§ **What to do**
Leaving pictures out, repeat word for word the line that has "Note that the" and each line that follows it to the end of the listing.

▬▬▬▬▬▬▬▬▬▬

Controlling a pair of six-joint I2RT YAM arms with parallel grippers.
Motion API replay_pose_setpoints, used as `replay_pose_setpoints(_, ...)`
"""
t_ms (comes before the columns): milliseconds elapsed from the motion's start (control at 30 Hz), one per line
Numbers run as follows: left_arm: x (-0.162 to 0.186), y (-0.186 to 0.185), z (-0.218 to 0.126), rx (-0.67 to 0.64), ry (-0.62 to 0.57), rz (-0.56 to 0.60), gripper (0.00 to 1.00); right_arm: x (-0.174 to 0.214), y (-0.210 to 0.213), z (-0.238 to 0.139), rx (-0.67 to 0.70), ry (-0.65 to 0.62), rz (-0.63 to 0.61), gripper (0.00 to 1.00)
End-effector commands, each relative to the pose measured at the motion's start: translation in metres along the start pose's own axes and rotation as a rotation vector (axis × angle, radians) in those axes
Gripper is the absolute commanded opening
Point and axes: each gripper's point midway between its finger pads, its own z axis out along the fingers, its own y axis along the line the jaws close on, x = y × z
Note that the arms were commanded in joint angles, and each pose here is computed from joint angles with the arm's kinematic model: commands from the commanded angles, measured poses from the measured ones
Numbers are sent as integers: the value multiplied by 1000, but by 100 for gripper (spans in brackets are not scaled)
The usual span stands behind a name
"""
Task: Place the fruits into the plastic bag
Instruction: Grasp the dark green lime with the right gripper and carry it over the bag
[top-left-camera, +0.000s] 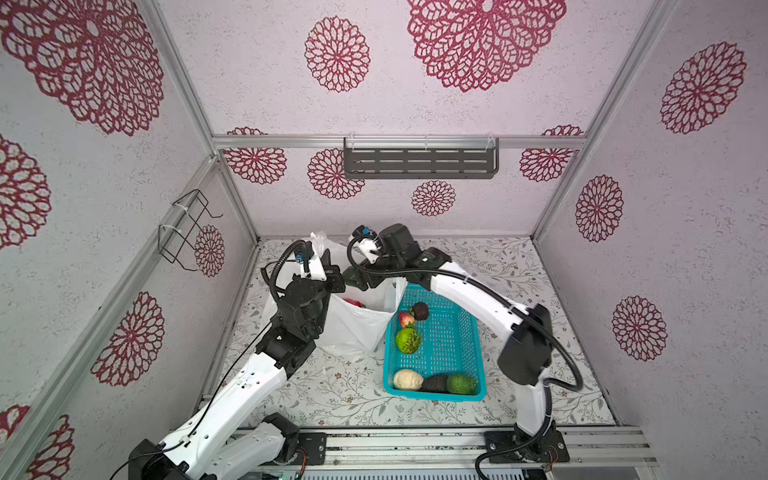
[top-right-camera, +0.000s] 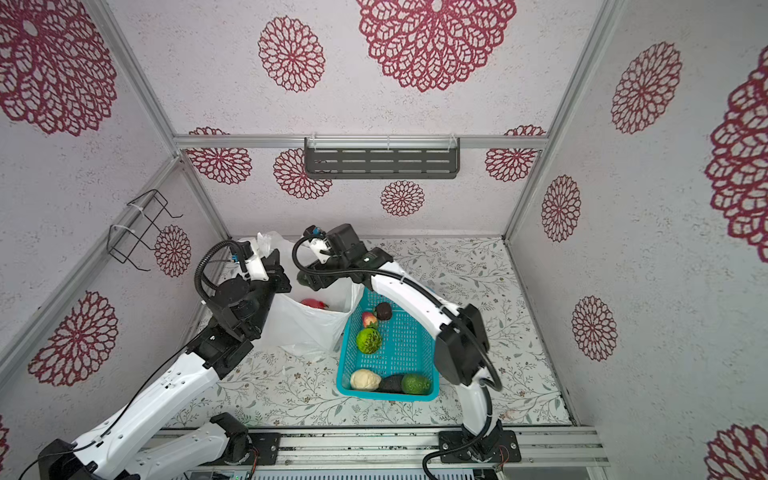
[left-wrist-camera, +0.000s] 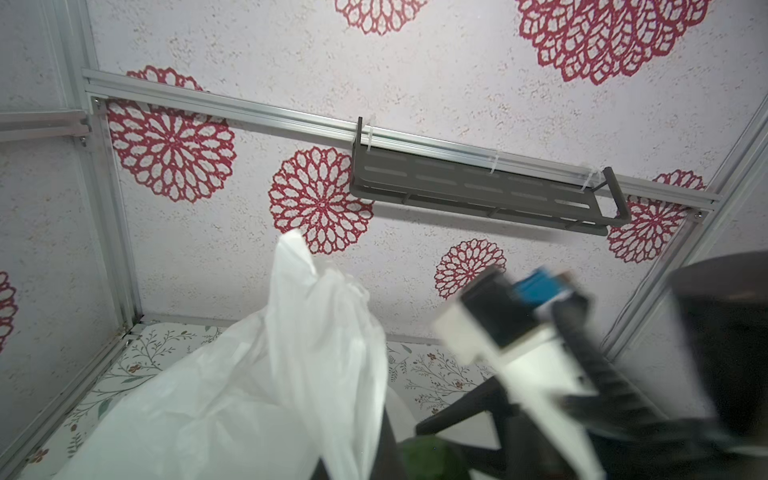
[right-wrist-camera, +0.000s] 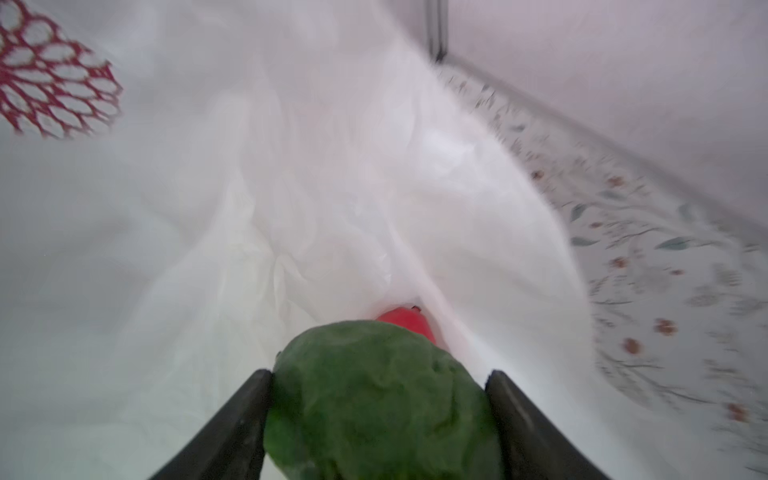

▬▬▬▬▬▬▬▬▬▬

§ **Final answer**
Note that the arms were commanded in joint angles, and each pose here is computed from joint angles with the arm's kinematic model: commands from the commanded angles, measured poses from the measured ones
Numbers are sent as integers: the value multiplied by 1000, but by 100 for gripper (spans in brackets are not scaled)
The usual span stands behind a name
"""
Task: Place the fruits into the plastic bag
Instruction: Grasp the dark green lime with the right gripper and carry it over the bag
[top-left-camera, +0.000s] 
[top-right-camera, +0.000s] 
[left-wrist-camera, +0.000s] 
[right-wrist-camera, +0.000s] 

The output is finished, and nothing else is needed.